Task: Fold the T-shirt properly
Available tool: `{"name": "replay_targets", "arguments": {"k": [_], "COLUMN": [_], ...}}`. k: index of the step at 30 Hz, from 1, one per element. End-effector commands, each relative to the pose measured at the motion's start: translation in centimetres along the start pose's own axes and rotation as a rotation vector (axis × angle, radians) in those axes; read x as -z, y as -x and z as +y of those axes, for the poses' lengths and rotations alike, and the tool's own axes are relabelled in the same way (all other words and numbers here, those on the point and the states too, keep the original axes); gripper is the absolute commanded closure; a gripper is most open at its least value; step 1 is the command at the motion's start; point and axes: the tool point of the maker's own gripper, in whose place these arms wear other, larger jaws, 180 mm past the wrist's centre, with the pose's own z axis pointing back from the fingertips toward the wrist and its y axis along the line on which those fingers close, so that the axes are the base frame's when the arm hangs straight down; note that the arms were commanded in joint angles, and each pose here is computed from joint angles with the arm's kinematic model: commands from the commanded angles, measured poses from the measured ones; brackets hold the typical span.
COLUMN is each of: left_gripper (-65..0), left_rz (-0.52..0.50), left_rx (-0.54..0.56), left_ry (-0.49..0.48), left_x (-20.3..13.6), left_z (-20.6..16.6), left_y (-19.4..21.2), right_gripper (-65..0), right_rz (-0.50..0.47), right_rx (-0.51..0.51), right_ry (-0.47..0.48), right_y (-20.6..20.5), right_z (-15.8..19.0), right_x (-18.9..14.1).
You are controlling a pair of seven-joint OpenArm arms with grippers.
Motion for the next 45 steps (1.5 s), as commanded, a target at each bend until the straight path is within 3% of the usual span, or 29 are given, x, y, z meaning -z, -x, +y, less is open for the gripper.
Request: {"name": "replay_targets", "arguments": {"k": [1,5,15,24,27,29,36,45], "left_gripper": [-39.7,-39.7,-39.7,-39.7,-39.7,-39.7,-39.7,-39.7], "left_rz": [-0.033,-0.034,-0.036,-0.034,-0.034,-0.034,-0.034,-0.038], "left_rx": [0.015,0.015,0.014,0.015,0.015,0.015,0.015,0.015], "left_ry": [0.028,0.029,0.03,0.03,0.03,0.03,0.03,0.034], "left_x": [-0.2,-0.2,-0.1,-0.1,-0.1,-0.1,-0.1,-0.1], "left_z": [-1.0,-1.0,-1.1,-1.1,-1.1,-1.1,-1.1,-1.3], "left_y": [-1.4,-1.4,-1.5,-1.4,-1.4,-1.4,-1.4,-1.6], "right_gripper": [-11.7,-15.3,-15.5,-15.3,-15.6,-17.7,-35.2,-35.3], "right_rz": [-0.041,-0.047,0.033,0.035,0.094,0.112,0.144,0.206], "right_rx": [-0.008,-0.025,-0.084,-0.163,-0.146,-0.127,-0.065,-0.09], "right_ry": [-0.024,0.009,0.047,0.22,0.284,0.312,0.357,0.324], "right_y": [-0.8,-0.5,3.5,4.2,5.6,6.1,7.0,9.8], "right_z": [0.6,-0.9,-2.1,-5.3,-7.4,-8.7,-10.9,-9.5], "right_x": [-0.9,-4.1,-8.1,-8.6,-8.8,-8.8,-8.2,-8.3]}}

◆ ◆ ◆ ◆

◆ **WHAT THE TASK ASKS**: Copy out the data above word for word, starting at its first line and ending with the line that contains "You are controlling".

◆ **REPLY**:
Task: Fold the T-shirt properly
Available tool: `{"name": "replay_targets", "arguments": {"k": [_], "COLUMN": [_], ...}}`. k: index of the step at 30 Hz, from 1, one per element. End-effector commands, each relative to the pose measured at the motion's start: translation in centimetres along the start pose's own axes and rotation as a rotation vector (axis × angle, radians) in those axes; read x as -z, y as -x and z as +y of those axes, for the poses' lengths and rotations alike, and the tool's own axes are relabelled in the same way (all other words and numbers here, those on the point and the states too, keep the original axes); gripper is the absolute commanded closure; a gripper is most open at its least value; step 1 is the command at the motion's start; point and axes: the tool point of the maker's own gripper, in whose place these arms wear other, larger jaws, 180 mm past the wrist's centre, with the pose's own z axis pointing back from the fingertips toward the wrist and its y axis along the line on which those fingers close, so that the axes are the base frame's when the arm hangs straight down; note that the arms were commanded in joint angles, and each pose here is computed from joint angles with the arm's kinematic model: commands from the commanded angles, measured poses from the measured ones; brackets hold the typical span.
COLUMN is each of: left_gripper (-65..0), left_rz (-0.52..0.50), left_rx (-0.54..0.56), left_ry (-0.49..0.48), left_x (-20.3..13.6), left_z (-20.6..16.6), left_y (-19.4..21.2), right_gripper (-65..0), right_rz (-0.50..0.47), right_rx (-0.51..0.51), right_ry (-0.47..0.48), right_y (-20.6..20.5), right_z (-15.8..19.0), right_x (-18.9..14.1).
You are controlling a pair of seven-joint OpenArm arms with grippers.

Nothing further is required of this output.